■ **Task to complete**
When a line in the data below includes "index", pick it out and copy it.

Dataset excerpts
= = = =

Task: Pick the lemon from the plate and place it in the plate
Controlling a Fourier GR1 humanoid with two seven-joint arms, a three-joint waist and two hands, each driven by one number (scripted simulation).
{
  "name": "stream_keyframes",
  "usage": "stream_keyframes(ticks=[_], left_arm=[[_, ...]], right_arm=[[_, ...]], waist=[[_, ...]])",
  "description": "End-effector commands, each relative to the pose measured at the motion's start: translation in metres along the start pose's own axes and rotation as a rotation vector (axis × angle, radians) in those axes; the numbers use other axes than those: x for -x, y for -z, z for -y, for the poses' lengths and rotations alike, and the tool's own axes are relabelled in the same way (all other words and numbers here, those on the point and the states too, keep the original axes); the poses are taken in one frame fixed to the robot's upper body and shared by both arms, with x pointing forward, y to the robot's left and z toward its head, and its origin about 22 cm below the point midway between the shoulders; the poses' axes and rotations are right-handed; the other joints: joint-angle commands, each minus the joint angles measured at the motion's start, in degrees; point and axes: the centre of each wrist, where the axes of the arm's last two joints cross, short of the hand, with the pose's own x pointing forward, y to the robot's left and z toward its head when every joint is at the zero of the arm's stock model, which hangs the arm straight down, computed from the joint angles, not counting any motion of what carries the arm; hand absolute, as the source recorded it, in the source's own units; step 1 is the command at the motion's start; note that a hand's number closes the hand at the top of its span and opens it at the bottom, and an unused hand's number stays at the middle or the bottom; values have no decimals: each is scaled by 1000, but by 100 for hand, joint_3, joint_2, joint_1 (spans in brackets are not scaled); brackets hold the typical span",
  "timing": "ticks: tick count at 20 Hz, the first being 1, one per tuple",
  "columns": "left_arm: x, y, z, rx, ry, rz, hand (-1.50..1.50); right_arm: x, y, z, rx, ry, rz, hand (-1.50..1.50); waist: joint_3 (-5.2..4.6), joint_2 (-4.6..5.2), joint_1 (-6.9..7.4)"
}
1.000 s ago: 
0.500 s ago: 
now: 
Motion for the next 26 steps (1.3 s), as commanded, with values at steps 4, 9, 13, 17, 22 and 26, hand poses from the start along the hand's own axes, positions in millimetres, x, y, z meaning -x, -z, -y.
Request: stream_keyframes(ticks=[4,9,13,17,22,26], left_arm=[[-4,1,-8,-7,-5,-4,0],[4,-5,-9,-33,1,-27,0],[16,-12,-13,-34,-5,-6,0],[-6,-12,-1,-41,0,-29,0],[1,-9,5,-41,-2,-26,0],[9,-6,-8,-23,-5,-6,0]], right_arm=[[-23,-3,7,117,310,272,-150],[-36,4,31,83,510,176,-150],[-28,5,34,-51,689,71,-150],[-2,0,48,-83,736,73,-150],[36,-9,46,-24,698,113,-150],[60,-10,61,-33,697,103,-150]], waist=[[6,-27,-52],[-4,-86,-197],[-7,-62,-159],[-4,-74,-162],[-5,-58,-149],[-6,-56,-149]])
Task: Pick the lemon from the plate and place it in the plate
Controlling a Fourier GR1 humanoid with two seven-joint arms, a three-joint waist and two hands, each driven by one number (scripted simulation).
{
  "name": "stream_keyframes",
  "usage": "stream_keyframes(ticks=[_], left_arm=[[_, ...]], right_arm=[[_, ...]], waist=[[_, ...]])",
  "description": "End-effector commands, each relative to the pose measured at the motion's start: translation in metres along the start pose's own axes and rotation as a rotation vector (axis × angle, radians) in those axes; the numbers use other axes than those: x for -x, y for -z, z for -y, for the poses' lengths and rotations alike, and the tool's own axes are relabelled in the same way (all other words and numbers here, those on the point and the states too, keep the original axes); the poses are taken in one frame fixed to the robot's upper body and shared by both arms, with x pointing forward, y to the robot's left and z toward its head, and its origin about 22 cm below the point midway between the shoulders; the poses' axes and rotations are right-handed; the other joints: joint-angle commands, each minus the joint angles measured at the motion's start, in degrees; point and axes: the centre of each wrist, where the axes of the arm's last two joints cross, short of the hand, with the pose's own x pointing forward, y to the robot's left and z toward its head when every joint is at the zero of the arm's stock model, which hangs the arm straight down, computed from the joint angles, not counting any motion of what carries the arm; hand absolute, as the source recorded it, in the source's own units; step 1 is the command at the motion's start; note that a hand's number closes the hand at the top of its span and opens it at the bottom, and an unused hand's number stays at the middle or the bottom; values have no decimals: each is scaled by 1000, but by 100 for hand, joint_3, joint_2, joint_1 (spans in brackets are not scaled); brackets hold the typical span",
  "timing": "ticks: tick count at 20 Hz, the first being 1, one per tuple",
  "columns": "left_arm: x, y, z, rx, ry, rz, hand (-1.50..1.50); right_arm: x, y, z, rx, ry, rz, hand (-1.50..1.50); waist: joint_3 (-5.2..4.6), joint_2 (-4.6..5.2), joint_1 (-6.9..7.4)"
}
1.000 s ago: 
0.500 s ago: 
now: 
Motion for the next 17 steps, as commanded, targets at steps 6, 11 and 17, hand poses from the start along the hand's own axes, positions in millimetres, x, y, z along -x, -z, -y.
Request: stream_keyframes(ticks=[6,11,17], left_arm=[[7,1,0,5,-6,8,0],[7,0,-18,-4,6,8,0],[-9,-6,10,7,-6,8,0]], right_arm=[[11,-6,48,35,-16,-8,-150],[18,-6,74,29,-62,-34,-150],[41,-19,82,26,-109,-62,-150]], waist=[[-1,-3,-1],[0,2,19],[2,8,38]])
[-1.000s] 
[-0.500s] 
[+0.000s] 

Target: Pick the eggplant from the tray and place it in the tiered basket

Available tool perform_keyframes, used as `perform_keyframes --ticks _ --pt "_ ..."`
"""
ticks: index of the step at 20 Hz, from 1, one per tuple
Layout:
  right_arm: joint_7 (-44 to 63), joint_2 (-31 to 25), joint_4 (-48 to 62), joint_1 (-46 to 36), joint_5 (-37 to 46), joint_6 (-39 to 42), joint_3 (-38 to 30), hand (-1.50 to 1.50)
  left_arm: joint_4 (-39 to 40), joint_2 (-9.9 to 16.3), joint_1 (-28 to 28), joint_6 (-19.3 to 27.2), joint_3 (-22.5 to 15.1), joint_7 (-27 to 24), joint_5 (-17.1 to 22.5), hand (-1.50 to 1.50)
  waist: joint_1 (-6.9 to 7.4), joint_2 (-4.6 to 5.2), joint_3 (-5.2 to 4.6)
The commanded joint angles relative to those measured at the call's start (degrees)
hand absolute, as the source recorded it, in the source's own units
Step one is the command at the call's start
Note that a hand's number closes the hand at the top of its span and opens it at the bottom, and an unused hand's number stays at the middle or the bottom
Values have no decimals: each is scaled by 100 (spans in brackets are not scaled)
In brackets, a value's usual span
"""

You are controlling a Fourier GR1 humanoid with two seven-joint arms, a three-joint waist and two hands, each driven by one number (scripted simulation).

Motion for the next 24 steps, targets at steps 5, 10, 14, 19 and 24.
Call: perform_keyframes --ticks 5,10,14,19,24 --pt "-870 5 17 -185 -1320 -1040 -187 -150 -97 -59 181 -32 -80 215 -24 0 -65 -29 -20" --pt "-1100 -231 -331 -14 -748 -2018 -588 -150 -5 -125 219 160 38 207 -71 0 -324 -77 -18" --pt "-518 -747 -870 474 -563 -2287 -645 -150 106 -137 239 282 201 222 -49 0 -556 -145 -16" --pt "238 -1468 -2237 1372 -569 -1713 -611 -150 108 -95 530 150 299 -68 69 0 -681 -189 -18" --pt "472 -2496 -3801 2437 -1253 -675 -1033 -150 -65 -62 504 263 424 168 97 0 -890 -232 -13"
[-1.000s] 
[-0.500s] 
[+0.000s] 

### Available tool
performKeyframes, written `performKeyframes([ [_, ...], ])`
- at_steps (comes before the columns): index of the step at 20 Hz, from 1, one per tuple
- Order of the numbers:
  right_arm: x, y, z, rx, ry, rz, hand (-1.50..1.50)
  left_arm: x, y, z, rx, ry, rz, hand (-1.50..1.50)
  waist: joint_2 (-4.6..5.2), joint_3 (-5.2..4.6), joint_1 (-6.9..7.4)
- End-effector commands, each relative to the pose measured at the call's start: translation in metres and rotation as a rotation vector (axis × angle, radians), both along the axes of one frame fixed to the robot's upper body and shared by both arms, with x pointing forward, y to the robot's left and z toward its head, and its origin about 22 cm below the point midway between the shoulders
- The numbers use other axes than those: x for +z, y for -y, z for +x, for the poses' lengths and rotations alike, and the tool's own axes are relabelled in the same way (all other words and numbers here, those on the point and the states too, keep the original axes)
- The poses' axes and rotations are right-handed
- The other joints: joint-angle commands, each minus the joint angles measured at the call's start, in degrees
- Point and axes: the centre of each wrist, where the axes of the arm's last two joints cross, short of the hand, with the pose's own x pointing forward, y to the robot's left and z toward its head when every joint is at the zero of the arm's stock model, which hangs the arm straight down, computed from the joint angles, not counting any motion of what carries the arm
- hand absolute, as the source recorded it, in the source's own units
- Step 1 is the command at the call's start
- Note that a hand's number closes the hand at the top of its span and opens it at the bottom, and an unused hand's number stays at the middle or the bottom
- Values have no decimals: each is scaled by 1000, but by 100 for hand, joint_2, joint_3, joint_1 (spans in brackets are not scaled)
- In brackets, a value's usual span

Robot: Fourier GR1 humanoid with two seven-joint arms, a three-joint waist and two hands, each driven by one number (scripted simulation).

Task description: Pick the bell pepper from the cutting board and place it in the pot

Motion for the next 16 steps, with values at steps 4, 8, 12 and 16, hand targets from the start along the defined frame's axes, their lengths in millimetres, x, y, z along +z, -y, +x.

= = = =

■ **Output of the exercise**
ticks: index of the step at 20 Hz, from 1, one per tuple
- at_steps (comes before the columns): index of the step at 20 Hz, from 1, one per tuple

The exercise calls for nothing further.